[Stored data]
Segment Open
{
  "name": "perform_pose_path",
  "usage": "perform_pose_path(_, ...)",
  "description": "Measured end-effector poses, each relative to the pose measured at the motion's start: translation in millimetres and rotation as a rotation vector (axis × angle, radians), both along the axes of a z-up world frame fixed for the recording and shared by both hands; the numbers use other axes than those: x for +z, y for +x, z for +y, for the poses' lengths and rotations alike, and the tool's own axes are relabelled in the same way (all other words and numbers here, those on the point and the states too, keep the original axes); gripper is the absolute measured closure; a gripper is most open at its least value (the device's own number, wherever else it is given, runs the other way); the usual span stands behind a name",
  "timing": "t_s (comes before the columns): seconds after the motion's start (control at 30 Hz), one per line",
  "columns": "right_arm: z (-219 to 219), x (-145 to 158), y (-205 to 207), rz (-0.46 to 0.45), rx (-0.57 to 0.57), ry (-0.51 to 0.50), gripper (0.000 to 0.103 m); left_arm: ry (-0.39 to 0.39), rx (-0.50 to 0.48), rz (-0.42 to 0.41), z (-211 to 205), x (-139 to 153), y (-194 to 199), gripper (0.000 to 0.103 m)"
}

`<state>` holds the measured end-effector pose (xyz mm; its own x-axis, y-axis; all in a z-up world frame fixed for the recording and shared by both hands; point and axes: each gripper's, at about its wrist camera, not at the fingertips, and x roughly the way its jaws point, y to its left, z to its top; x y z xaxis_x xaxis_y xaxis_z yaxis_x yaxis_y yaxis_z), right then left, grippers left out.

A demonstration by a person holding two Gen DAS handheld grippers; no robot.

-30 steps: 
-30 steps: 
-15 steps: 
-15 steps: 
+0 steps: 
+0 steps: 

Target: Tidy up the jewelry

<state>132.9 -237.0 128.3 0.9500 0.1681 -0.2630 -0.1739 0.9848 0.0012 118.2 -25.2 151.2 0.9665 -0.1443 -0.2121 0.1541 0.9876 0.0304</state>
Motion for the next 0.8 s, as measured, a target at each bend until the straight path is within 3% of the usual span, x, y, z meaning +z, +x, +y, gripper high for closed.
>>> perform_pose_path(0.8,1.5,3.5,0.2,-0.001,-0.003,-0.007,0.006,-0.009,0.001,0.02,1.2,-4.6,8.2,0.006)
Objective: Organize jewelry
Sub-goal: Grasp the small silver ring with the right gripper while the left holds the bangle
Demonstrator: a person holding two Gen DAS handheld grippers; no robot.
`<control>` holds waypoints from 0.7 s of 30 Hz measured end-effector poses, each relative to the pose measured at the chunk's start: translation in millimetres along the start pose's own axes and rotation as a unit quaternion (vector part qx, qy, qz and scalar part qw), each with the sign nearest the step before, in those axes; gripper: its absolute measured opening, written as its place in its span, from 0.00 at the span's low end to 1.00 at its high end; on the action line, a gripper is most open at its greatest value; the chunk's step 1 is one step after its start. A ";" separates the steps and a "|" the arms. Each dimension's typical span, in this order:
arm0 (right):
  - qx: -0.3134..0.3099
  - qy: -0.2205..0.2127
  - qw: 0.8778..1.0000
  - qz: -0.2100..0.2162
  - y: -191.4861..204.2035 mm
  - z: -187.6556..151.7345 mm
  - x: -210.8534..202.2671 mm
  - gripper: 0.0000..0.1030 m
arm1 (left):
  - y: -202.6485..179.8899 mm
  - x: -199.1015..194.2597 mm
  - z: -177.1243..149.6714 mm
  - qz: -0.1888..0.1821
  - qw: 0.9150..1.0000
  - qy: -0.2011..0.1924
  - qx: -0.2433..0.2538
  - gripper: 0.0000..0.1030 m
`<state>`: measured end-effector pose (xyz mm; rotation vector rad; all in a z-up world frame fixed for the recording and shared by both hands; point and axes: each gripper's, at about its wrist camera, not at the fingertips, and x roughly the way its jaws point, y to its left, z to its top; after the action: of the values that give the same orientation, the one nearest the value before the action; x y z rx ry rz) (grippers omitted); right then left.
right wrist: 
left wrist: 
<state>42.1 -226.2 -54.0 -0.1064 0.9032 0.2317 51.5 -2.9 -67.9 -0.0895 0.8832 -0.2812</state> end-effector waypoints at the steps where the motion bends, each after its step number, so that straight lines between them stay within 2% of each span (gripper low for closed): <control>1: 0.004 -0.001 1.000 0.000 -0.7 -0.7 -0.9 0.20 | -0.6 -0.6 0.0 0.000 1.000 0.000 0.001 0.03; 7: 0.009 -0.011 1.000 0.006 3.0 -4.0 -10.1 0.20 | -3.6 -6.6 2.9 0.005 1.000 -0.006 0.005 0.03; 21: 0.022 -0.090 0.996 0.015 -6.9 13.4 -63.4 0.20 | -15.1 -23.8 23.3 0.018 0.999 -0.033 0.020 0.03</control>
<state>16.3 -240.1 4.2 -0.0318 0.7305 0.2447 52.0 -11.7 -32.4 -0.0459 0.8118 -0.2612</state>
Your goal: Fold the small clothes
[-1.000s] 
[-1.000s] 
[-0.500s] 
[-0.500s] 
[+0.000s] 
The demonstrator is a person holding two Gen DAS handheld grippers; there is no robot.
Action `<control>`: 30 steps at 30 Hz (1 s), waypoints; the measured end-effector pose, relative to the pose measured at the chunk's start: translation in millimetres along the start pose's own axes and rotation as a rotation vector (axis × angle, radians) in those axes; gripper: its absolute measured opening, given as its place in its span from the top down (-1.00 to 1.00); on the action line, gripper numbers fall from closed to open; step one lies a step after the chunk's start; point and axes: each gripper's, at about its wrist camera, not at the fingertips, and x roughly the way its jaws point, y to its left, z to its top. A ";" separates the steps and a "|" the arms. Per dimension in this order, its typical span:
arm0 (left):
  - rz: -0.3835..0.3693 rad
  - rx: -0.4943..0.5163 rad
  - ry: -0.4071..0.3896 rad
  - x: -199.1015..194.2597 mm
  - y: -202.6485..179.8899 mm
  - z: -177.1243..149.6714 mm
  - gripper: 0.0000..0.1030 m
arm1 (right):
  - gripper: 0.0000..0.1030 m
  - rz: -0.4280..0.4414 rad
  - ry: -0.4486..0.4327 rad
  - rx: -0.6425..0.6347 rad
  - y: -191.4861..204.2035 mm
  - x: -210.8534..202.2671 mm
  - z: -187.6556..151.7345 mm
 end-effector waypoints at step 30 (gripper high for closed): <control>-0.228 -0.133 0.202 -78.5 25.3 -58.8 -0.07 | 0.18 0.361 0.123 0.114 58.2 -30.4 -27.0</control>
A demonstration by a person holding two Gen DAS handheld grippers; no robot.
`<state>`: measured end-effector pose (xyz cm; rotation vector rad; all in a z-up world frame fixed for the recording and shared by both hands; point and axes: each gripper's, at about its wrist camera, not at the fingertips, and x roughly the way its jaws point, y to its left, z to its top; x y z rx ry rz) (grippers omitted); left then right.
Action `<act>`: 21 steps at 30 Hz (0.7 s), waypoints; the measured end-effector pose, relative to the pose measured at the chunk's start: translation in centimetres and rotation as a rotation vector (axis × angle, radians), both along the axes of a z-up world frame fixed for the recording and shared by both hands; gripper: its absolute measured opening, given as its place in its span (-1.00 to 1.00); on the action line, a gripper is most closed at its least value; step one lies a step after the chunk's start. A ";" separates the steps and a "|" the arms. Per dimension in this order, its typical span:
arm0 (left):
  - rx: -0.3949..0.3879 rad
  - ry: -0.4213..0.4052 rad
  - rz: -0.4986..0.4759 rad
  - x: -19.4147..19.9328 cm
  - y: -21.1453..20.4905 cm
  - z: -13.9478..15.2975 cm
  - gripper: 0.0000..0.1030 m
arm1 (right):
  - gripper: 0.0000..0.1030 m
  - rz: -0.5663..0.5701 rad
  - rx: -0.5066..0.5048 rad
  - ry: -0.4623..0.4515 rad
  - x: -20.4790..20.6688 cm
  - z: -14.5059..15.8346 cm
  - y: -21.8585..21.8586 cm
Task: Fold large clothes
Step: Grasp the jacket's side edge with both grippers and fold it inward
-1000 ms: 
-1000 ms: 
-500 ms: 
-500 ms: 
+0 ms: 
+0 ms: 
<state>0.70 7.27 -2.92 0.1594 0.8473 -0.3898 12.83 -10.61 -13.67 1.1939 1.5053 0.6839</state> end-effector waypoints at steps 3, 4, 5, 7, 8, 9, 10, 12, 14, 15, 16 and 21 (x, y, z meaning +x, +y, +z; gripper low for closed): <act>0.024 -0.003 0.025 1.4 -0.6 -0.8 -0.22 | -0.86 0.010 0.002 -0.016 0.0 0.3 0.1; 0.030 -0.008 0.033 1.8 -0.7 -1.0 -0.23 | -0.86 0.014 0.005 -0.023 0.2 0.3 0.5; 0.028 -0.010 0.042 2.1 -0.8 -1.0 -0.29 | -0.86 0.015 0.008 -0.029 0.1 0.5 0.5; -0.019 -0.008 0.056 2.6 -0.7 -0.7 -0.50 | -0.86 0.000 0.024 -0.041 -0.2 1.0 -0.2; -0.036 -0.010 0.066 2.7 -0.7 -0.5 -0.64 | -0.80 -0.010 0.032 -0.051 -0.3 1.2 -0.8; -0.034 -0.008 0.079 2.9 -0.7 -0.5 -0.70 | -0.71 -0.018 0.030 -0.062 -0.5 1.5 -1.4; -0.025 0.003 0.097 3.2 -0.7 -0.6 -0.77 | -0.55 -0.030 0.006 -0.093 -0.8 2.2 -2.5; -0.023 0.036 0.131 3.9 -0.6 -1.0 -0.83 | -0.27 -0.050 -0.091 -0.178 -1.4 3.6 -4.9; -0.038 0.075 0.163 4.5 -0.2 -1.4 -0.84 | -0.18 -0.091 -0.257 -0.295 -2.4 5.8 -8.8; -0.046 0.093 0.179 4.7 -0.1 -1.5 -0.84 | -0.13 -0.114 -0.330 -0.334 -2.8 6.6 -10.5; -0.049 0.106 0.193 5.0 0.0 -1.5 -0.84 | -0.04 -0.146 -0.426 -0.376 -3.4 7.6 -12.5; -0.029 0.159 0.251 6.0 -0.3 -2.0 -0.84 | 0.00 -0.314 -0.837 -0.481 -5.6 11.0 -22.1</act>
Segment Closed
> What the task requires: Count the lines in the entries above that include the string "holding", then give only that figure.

> Answer: 4